En fait, on peut se demander si ce modèle social européen a jamais été important pour en Europe centrale et en Europe de l’Est. Ce concept fut originellement crée par Jacques Delors afin de développer une certaine légitimité pour le projet de communauté européenne. L’idée était de procurer aux citoyens européens une protection minimale contre les pires excès du libre marché. Ce modèle social est donc issu de l’idéologie chrétienne-démocrate qui a précédé la phase d’élargissement de l’Union Européenne. Cela a toujours plutôt été une commodité idéologique à exporter. Dans ce contexte, les dirigeants des pays adhérents ont dû, bon gré mal gré, accepter les spécificités sociales de l’acquis communautaire. Je ne pense cependant pas que la dimension sociale de l’Union ait jamais été très importante pour l’Europe de l’Est. On peut même se demander si son élite politique y a jamais cru, étant donné leur démantèlement des mesures sociales en temps de crise économique. Les directives qui constituent le noyau du modèle social européen n’ont d’ailleurs pas réellement été mises en œuvre dans la législation de ces pays. Encore une fois, il faut se rendre à l’évidence : la question sociale est relativement secondaire pour les nouvelles classes dirigeantes de l’Europe de l’est et de l’Europe centrale, il est temps de l’admettre.
Malgré ces déclarations plutôt pessimistes, avez-vous identifié certaines évolutions sociales positives dans les pays de l’Est ?
Je suis un sociologue, et par nature, nous sommes des gens pessimistes. Sans vouloir exagérer, je dois dire que je ne suis pas très optimiste quant à la contribution des pays de l’Est à la reconstruction du modèle social européen. Je parle de reconstruction parce qu’il y a un mois, la Commission a issu une déclaration qui elle-même cite la nécessité de reconstruire l’approche sociale européenne en ces temps de fin de crise.
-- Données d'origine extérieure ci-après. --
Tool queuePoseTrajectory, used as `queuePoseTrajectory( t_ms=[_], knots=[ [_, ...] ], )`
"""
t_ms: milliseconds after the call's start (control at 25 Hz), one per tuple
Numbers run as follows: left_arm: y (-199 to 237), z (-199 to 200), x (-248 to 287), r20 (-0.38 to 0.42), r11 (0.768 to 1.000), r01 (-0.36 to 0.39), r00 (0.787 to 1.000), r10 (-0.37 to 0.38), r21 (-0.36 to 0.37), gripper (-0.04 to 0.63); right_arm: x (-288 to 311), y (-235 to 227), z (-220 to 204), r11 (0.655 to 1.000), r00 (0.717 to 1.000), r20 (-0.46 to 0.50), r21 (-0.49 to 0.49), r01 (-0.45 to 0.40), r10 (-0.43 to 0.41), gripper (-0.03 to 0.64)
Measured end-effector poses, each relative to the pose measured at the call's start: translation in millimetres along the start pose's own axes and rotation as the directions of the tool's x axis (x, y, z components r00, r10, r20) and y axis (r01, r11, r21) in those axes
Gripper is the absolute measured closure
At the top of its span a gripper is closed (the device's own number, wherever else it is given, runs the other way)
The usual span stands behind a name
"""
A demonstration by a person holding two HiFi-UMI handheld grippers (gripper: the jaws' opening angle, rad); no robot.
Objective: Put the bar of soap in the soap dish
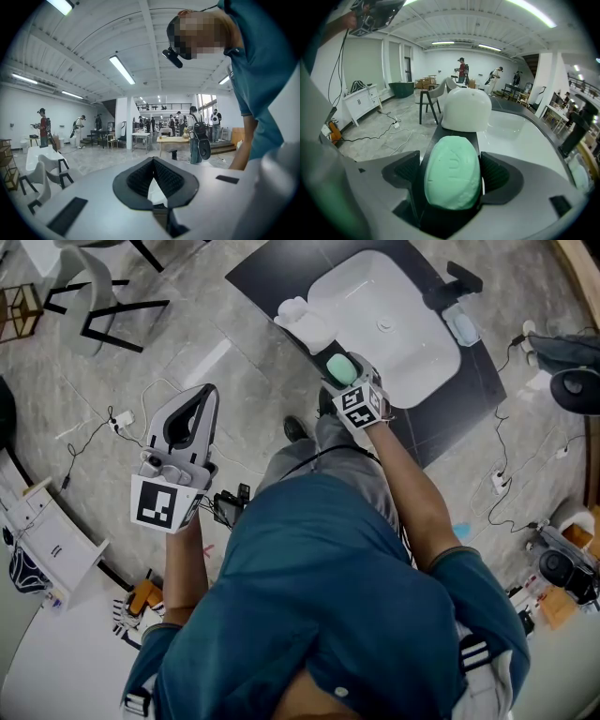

Un des avantages des citoyens d’Europe de l’Est est qu’ils sont très motivés, énergiques, et prêts à tout faire pour améliorer leur niveau de vie. Malheureusement, comme je l’ai déjà dit, dans la situation actuelle certains d’entre eux se demandent si leur pays natal est l’endroit idéal pour le faire. Du point de vue personnel, ils n’y voient pas les opportunités nécessaires à la réalisation de leurs aspirations.
Qu’en est-il de la Pologne ?
C’est le seul pays qui a relativement été peu touché par la crise et de sévères mesures d’austérité, et dont le PIB n’a pas chuté, à l’inverse du déclin économique des pays baltes. Par conséquent, la situation est meilleure dans ce pays. Cependant, je me rappelle distinctement d’un discours du ministre polonais de l’emploi qui disait : « Nous n’avons pas eu de crise, mais pour en éviter une dans le futur, nous mettrons en œuvre certaines mesures d’austérité. » Il y a donc eu un recul dans le dialogue social polonais. Malgré le fait que ce pays n’ait pas trop souffert de la crise, cet argument fut utilisé comme prétexte pour affaiblir les conditions de travail.
Metis publiera dans sa prochaine édition la suite de l’interview de Charles Woolfson qui portera sur le dialogue social,la place des syndicats à l’Est et le réveil des sociétés civiles sur fond d’un rejet croissant de la corruption.
Charles Woolfson est professeur d’études sociales à REMESO, l’Institut de Recherche sur la Migration, l’Ethnicité et le Société à l’Université de Linköping, en Suède. Jusqu’en 2009, il détenait la chaire d’études sociales au Département de Droit de l’Université de Glasgow. Entre 2000 et 2009, Woolfson vivait dans les pays baltes, et fut nommé à la chaire Marie Curie de la Commission Européenne de 2004 à 2009. Durant cette période, il a enseigné et fait de la recherche dans cette région.